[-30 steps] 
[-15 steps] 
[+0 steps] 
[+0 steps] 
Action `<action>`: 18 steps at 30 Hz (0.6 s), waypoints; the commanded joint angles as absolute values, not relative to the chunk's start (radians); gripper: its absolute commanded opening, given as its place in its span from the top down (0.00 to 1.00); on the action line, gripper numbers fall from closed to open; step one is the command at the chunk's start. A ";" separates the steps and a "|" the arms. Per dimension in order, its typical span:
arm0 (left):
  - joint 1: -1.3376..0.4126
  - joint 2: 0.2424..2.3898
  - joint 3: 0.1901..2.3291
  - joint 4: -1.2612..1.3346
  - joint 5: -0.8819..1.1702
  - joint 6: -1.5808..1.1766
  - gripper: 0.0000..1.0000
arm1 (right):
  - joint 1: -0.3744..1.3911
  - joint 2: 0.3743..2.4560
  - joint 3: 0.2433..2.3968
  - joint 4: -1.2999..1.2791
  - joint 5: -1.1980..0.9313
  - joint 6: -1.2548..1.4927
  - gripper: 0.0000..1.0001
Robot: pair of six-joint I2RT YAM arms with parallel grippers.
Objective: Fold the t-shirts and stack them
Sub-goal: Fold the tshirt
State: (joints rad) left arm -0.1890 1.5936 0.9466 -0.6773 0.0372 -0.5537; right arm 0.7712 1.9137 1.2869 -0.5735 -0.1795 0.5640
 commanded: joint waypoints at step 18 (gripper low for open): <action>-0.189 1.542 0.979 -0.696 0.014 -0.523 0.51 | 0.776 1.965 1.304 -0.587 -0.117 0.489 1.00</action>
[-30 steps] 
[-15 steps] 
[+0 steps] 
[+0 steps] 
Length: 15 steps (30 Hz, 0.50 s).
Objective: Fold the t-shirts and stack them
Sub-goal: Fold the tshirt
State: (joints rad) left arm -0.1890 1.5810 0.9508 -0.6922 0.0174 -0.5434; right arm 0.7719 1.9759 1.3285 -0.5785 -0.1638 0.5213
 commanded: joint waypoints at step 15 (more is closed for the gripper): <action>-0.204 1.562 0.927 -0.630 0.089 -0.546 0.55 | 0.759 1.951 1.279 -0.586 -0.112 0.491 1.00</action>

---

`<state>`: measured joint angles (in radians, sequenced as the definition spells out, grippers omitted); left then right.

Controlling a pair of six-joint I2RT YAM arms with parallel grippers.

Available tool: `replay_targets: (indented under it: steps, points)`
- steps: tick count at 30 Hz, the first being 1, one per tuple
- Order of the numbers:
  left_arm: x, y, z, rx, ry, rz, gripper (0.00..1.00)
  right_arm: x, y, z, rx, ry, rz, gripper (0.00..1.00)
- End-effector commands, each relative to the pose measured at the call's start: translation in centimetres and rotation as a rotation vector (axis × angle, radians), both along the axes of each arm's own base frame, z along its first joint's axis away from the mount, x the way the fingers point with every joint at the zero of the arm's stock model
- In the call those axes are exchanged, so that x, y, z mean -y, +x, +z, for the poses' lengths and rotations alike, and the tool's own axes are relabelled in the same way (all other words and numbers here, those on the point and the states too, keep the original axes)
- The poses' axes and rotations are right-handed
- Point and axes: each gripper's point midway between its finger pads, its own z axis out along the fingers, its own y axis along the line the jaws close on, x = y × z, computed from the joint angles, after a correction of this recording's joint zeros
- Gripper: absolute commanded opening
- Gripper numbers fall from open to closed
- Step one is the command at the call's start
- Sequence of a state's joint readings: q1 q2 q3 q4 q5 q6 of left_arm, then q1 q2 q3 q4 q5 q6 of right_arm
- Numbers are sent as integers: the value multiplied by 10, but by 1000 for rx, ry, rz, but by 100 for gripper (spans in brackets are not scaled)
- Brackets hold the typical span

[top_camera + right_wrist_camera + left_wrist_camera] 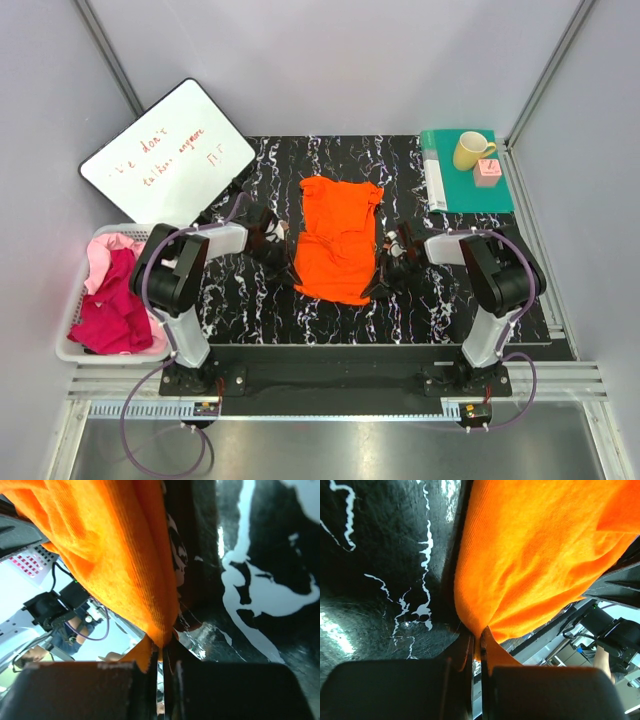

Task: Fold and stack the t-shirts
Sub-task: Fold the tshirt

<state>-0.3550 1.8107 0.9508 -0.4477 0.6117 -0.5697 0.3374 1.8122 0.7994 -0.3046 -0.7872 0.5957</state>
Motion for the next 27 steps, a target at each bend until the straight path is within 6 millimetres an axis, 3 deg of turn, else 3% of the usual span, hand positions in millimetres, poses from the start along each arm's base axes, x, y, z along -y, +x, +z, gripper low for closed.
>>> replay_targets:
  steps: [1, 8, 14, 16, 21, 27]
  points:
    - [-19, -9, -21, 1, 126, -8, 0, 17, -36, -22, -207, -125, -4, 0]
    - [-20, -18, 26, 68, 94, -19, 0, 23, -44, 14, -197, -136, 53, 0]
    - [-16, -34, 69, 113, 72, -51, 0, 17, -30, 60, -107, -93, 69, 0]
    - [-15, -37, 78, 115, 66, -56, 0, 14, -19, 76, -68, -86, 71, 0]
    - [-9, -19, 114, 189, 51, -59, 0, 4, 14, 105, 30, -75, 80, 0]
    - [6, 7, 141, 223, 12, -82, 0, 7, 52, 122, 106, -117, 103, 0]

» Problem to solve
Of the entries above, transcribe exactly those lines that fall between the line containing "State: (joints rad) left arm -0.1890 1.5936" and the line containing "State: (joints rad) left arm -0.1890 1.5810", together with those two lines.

» Exercise result
State: (joints rad) left arm -0.1890 1.5936 0.9466 -0.6773 0.0372 -0.5537; right arm 0.7712 1.9137 1.2869 -0.5735 -0.1795 0.5640
 commanded: joint waypoints at step 18 (gripper low for open): <action>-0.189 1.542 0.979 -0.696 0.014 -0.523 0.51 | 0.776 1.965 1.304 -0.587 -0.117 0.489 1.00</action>
[-30 steps] 
[-15 steps] 
[+0 steps] 
[+0 steps] 
Length: 15 steps (30 Hz, 0.50 s).
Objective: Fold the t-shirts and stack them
Sub-goal: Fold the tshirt
State: (joints rad) left arm -0.1890 1.5810 0.9508 -0.6922 0.0174 -0.5434; right arm 0.7719 1.9759 1.3285 -0.5785 -0.1638 0.5213

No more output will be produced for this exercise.